В стихотворениях конструируются серии эквивалентов, которые порождают из самих себя все новые серии эквивалентов. Одна минута по телевизору «переводится» в серию «соотношений» (в природе, в животном мире, в строительном деле, в спорте, в религии, «среди людей»), которые далее переводятся в новые соотношения и так до бесконечности («Соотношения и переводы», 1996).
Абсурдное содержание таких сравнений и классификаций в меньшей степени связано с ошибочным применением правил эквивалентного обмена, но в гораздо большей мере — со сверхперфекционизмом. Это впечатление усиливается другими особенностями. Одна из них — триумф универсальной конвертируемости: временные единицы можно считать в температурных величинах, посещения музеев — в ресторанных ценах, национальности — в возрастных показателях. «Я» поэта, которое ранее было скорее порождающим центром, ядром мифического космоса, становится «некой универсальной операционной точкой пересечения неких координат» («При мне», 1995)[63]. Если все и везде взаимозаменяемо, то исчезает разница между одним и другим, между тавтологией и смелой метафорой. Самой последовательной и естественной формой, выражающей неограниченный набор сравнений, становится тавтологический принцип, как это происходит, например, в стихотворениях «Мощь тавтологии» (1999) или «Что получится» (1999), которые являются «составлением» отдельно перечисляемых слогов в имена собственные и существительные.
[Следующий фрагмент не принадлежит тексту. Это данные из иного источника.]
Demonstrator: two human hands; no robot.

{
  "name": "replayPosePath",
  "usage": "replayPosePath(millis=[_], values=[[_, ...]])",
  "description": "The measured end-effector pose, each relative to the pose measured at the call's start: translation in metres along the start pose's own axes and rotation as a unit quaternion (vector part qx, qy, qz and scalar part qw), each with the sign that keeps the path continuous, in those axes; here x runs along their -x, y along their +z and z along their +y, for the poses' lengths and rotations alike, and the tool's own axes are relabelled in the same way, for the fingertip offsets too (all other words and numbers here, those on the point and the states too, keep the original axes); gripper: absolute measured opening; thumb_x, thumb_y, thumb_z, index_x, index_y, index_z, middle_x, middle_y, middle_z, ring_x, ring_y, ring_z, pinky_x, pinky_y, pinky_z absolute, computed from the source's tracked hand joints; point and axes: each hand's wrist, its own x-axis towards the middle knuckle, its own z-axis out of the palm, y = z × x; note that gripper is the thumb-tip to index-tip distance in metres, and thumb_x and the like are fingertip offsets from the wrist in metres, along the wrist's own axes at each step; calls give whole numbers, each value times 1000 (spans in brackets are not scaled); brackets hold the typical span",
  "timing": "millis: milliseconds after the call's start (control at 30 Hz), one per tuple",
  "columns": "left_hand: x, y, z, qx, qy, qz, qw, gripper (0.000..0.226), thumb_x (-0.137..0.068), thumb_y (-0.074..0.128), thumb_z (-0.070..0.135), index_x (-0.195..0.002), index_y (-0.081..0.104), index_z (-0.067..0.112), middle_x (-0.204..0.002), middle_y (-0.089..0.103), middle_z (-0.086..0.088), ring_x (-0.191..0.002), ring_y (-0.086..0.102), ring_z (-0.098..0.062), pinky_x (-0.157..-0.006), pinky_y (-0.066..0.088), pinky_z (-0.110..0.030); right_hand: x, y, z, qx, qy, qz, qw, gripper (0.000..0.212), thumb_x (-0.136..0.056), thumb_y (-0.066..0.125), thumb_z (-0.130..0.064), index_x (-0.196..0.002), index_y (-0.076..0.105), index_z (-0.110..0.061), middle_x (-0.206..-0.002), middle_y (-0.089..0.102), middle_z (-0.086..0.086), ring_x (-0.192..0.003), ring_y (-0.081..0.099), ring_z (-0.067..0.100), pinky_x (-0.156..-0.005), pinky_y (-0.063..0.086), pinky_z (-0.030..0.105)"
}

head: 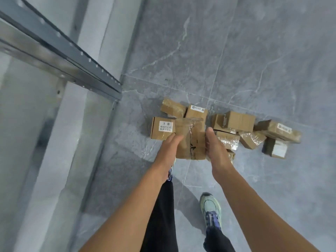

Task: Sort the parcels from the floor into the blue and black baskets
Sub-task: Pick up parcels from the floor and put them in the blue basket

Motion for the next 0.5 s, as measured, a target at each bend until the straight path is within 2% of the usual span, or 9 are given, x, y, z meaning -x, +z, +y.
replayPosePath(millis=[67, 100, 167, 233, 333, 400, 433, 467, 500], values=[[48, 0, 17, 18, 20, 26, 999, 56, -95, 53, 60, -145, 56, 36, -146, 57, 13, -136, 50, -6, -118, 37, -42, 42, -8, -27, 13, -27, -14, 999, 64, -93, 44, -80, -124, 74, -32, -125, 75, -8, -124, 65, 19, -115, 44, 53], [73, 0, 27, 29, 40, 34, 998, 61, -94, 54, 61, -149, 53, 36, -150, 54, 12, -140, 48, -9, -120, 35, -45, 63, -12, -40, 25, -43, -26, 998, 74, -86, 45, -88, -129, 72, -34, -131, 72, -8, -129, 63, 20, -114, 44, 55], [126, 0, 46, 54, 82, 49, 994, 56, -100, 52, 56, -151, 51, 34, -152, 53, 10, -141, 46, -11, -120, 36, -46, 99, -20, -62, 35, -66, -46, 996, 96, -72, 46, -101, -141, 63, -38, -145, 64, -8, -137, 57, 22, -113, 43, 58], [181, 0, 62, 75, 118, 63, 988, 54, -102, 51, 52, -151, 51, 30, -151, 54, 8, -138, 49, -11, -119, 37, -44, 140, -27, -87, 52, -109, -57, 991, 102, -70, 45, -103, -145, 60, -36, -148, 61, -8, -138, 55, 21, -116, 41, 57], [264, -3, 72, 98, 163, 102, 976, 39, -103, 50, 50, -134, 65, 32, -129, 69, 10, -121, 62, -10, -115, 42, -41, 230, -28, -131, 91, -186, -101, 973, 84, -86, 40, -88, -139, 66, -28, -140, 66, -7, -133, 59, 15, -114, 44, 43], [315, -5, 72, 123, 188, 130, 966, 37, -98, 51, 57, -126, 68, 39, -122, 72, 19, -118, 64, -8, -113, 43, -41, 276, -27, -147, 114, -226, -134, 958, 57, -103, 38, -70, -120, 73, -28, -119, 73, -13, -112, 68, 0, -94, 52, 23], [341, -7, 71, 135, 206, 141, 959, 31, -100, 50, 56, -119, 70, 41, -113, 73, 26, -115, 65, -4, -111, 45, -39, 299, -26, -153, 120, -246, -149, 950, 48, -108, 37, -61, -111, 73, -29, -109, 74, -17, -100, 69, -6, -85, 52, 17], [368, -10, 69, 152, 223, 152, 951, 24, -104, 49, 50, -110, 71, 42, -102, 74, 30, -109, 64, 2, -107, 46, -36, 321, -25, -157, 131, -266, -154, 943, 47, -109, 36, -59, -111, 73, -29, -108, 74, -17, -98, 69, -6, -87, 51, 18], [395, -13, 67, 169, 237, 156, 944, 22, -107, 48, 45, -107, 70, 41, -99, 73, 31, -106, 63, 6, -103, 46, -33, 342, -22, -160, 146, -278, -161, 936, 49, -108, 36, -61, -117, 73, -30, -114, 73, -14, -104, 68, -3, -95, 49, 23]])
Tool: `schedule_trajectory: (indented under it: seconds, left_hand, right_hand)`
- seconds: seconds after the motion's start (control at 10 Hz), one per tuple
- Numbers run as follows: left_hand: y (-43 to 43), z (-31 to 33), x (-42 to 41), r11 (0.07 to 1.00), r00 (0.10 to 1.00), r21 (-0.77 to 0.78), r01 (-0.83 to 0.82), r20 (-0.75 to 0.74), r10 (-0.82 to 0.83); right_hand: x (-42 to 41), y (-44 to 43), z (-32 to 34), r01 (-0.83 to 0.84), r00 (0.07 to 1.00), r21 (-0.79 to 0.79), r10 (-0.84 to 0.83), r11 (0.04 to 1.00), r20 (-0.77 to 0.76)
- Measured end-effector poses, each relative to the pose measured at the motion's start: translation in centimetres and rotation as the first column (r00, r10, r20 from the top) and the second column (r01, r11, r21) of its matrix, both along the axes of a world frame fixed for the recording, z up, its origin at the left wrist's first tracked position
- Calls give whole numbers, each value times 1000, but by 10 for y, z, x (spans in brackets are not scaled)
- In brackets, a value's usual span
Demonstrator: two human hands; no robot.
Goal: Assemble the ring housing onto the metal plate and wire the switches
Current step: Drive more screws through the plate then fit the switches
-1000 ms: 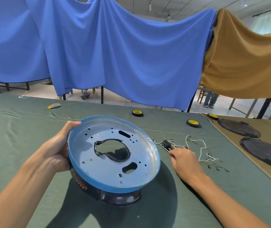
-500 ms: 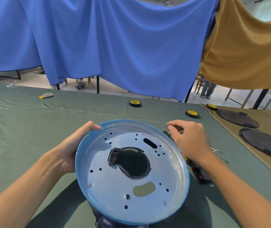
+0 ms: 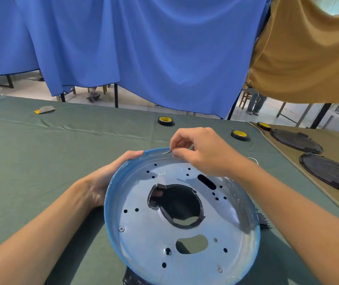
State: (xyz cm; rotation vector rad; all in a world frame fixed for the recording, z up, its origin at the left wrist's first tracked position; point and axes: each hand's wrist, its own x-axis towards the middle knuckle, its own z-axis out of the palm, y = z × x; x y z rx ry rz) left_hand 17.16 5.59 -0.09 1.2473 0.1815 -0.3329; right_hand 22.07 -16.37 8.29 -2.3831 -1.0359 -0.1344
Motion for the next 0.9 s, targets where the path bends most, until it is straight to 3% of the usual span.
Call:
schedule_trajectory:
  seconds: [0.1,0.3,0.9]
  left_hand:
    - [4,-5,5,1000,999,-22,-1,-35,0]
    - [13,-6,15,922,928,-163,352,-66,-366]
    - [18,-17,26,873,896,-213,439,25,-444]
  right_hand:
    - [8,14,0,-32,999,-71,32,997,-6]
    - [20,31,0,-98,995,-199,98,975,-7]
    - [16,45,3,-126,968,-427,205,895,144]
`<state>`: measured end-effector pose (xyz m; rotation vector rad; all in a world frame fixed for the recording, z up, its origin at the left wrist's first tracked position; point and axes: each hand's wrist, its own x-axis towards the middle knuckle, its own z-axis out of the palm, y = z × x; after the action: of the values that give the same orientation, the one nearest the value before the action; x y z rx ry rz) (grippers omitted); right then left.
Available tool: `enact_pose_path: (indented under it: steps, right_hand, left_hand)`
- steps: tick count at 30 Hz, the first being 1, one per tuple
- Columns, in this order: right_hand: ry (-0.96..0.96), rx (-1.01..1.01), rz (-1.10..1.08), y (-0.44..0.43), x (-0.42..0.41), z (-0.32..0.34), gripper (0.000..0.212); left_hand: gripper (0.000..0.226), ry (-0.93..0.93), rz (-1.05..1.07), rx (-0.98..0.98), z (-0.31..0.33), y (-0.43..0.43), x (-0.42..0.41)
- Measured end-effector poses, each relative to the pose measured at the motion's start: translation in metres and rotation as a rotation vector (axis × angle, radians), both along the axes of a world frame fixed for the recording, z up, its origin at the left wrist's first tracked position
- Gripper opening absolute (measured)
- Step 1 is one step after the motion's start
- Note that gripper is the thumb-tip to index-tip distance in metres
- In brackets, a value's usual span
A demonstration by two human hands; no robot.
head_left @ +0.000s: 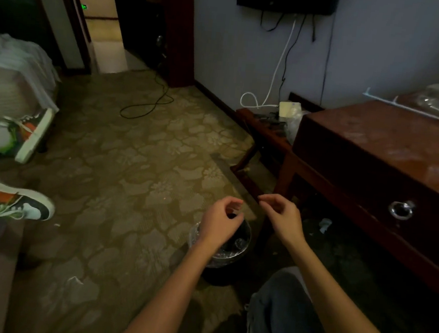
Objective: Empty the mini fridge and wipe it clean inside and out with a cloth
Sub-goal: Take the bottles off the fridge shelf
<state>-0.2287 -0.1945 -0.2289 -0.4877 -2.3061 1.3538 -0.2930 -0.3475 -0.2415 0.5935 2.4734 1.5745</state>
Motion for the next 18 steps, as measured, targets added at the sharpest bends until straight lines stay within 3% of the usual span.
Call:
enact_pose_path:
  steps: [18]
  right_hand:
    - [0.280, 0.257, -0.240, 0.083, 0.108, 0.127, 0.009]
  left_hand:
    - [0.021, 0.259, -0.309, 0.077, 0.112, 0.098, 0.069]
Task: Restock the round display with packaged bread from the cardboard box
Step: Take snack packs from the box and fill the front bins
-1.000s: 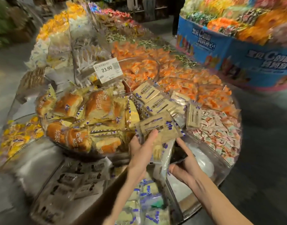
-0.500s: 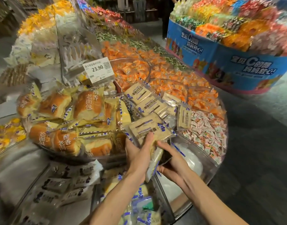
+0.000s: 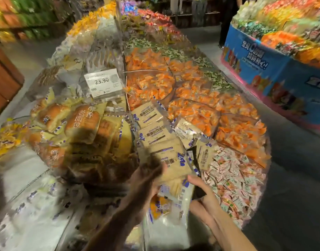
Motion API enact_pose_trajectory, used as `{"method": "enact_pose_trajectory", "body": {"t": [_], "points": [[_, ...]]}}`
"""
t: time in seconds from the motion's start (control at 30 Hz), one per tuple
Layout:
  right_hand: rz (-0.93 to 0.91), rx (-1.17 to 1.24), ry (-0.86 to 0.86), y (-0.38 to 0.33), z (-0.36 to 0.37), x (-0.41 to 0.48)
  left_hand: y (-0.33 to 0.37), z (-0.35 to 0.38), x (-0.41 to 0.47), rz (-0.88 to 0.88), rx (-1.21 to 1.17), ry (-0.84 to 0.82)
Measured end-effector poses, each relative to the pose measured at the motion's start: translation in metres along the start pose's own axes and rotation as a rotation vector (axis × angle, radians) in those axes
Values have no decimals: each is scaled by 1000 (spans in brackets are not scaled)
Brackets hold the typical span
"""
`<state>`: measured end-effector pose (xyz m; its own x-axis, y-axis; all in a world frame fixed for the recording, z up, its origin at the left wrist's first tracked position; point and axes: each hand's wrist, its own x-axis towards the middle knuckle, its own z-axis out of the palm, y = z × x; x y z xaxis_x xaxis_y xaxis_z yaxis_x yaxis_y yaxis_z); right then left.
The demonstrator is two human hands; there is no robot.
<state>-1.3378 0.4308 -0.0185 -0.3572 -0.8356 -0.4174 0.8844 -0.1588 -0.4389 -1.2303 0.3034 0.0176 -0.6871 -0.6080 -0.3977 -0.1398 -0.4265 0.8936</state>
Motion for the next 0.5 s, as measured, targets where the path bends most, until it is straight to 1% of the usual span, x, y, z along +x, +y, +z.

Поэзия тотального обмена зиждется на переворачивании авангардистского жеста, нацеленного на упразднение произвольности знака. Приговская символическая экономика вызывает не уменьшение, а увеличение произвольности. Она не предполагает усиления семантического эффекта — ни в форме вторичной этимологизации (внутренняя форма), ни посредством вторичной иконической мотивации слова, — но направлена на радикализацию немотивированной референции. Эстетическое качество получает произвольность сама по себе: «<…> а если ничему не соответствует — то понять именно это и этим удовлетвориться» («Что значит что», 1999)[64]. А если все меняется вместе со всем остальным, то принцип магических соответствий нарушается. В этом отношении любопытно то, что в приговскую машину конверсий помещаются в основном магические — то есть в существенной степени непереводимые — формулы и топосы, как, например, в стихотворении «Как следует говорить» (1999), контрастном синопсисе избитых «магических формул» вместе с предлагаемыми новыми формулами. Магические процедуры превращаются в технологизированные и виртуализированные серии обменов. В «Прямой антропологии» (1997) принцип двусторонней «проекции» частей тела и «всех возможных феноменов, событий и структур этого мира»[65] доводится до степени произвольности, которая упраздняет принцип аналогии, лежащий в основе представлений о магических соответствиях между микро- и макрокосмом. В «Иглоукалывании» (1997) эффекты акупунктуры распространяются на глобальное измерение: укол в ухо ведет к гибели Франции и Урала, укол в ногти на руках несет за собой падение египетских династий и татарских государств. Эту сверхпроизвольность можно трактовать как эффект семиотической инфляции. Еще Осип Мандельштам говорил о «глоссолалии» поэтического творчества, которое пробуждает все языки мира. Тогда «тоска по мировой культуре» означала дух открытия забытого и чтение следов. У Пригова же мы имеем дело скорее с катастрофическим сверхприсутствием языков, перед которым пасуют заученные техники селекции, иерархизации и т. п. Это не недостаток, а переизбыток информации, не цензура и вынужденное забывание, а сверхзапоминание.